Un piccolo villaggio in Amazzonia. La Via Crucis arriva con la radio tra gli indigeni
«Sentiamo paura, rabbia, dolore, però nel nostro cuore persiste la speranza che resisteremo al potere che ci uccide». Con questa riflessione sulla prima stazione, alle 6 in punto del mattino - la foresta si sveglia all’alba -, sulle frequenze di Radio Lagunas, ha iniziato a risuonare la “Via Crucis amazzonica”.
Nell’anno del Sinodo sul “polmone del pianeta”, la Rete ecclesiale panamazzonica (Repam) - che riunisce le realtà ecclesiali impegnate negli otto Paesi nella regione - ha proposto di riflettere sulla salita al Calvario di Gesù a partire dalla realtà delle genti di Amazzonia. Tutte le genti, ma con un’attenzione speciale per i nativi, “mai così tanto minacciati”, come ha detto papa Francesco nell’incontro dell’anno scorso, a Puerto Maldonado, in Perù. E proprio il Vicariato peruviano di Yarimaguas è stato tra i primi ad aderire all’idea della Repam.
«La nostra Via Crucis amazzonica si è svolta nell’etere. Gli indigeni non vivono nel capoluogo, Lagunas, bensì distribuiti in settanta comunità lungo il fiume Huallaga. Gli spostamenti sono molto difficili e costosi. Così siamo andati noi da loro, non fisicamente ma grazie alla radio», spiega Jaime Palacios, impegnato nella campagna “Amazzonizzati”, portata avanti dalla Repam a Lagunas, tra le principali città del Vicariato di Yarimaguas. Situato nel nord del Perù, quest’ultimo, con un’estensione di 70mila chilometri quadrati, include le province di Alto Amazonas e Datem del Marañón, nella regione di Loreto, e Lamas, in quella di San Martín. Un totale di oltre 140mila persone, di cui oltre un terzo sono indigeni dei popoli Cocama, Shawi, Chamicuro, Kandoshi, Quechua, Shiwilu, Achuar, Awajun, Wampis. Il resto sono contadini.
La gran parte della popolazione, dunque, vive in villaggi isolati nel mezzo della selva. Per accompagnarli, la Chiesa ha creato una rete di emittenti locali che fanno capo a Radio Oriente. Dopo Lagunas, dunque, la Via Crucis amazzonica è andata in onda nelle altre radio del "network" comunitario, raggiungendo tutti i fedeli del Vicariato. «È’ stato un momento di forte comunione, che ha azzerato le distanze.

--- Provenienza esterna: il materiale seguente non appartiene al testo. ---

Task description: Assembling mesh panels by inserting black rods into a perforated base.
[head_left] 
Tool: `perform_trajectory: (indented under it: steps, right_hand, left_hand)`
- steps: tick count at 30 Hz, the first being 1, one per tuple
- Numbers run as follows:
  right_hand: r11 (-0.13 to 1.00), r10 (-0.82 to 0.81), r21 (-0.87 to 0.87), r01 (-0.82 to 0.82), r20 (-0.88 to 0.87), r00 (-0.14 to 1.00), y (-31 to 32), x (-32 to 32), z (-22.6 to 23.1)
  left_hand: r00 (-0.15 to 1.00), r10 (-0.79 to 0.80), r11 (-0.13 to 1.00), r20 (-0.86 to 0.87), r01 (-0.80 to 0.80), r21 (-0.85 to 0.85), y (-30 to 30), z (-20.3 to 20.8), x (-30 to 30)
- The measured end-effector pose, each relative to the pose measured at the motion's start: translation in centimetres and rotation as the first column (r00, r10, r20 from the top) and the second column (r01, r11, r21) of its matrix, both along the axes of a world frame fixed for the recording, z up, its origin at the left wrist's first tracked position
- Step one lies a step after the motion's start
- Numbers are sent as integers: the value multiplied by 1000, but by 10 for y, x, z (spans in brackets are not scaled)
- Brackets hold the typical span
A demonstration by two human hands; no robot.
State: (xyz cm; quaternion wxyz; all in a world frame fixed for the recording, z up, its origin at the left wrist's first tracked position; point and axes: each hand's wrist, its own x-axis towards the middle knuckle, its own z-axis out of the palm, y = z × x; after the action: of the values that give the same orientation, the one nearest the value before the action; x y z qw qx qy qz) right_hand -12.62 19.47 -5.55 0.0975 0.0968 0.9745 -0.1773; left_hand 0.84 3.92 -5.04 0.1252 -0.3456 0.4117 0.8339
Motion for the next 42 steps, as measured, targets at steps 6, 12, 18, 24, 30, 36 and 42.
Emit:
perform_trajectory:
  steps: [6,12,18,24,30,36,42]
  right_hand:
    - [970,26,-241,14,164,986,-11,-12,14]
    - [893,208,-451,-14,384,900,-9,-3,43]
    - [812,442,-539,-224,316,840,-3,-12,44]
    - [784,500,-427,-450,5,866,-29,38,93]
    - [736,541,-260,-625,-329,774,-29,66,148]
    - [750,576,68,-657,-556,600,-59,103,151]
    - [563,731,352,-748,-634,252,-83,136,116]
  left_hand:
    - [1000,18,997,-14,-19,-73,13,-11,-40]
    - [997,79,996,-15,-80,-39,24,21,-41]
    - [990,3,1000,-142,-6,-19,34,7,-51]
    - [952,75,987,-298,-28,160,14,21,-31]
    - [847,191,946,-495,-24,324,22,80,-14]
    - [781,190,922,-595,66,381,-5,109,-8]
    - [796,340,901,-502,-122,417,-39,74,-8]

I popoli dell’Amazzonia, emarginati nel passato come nel presente, sentono una profonda empatia con la Passione di Gesù. Abbiamo provato a “guardarla con i loro occhi”, mettendoci dentro tutte le sofferenze patite ma anche la resistenza di queste genti, capaci di sognare un futuro diverso», racconta Palacios. La figura del Cireneo e della Veronica sono così analizzate a partire da quanti si mettono al fianco della lotta pacifica dei nativi il diritto all’esistenza.
Le “cadute” di Cristo rivivono nelle morti all’interno delle comunità per l’inquinamento o la mancanza di condizioni sanitarie minime. In Gesù inchiodato alla croce risuona il grido della terra e dei poveri. La morte, però, non ha l’ultima parola. «Incontrare Gesù nel dubbio e nel dolore di un territorio violentato, maltrattato, escluso. Sentire il grido dei figli della Terra, che lottano tutti i giorni perché tutta l’umanità abbia giorni migliori - dice la preghiera finale -. Riconoscere la speranza della resurrezione nella forza, nella resistenza, nei cammini di liberazione». Questa è la sfida che l’Amazzonia pone alla Chiesa e al mondo. Per trovare insieme nuovi cammini verso un futuro più umano.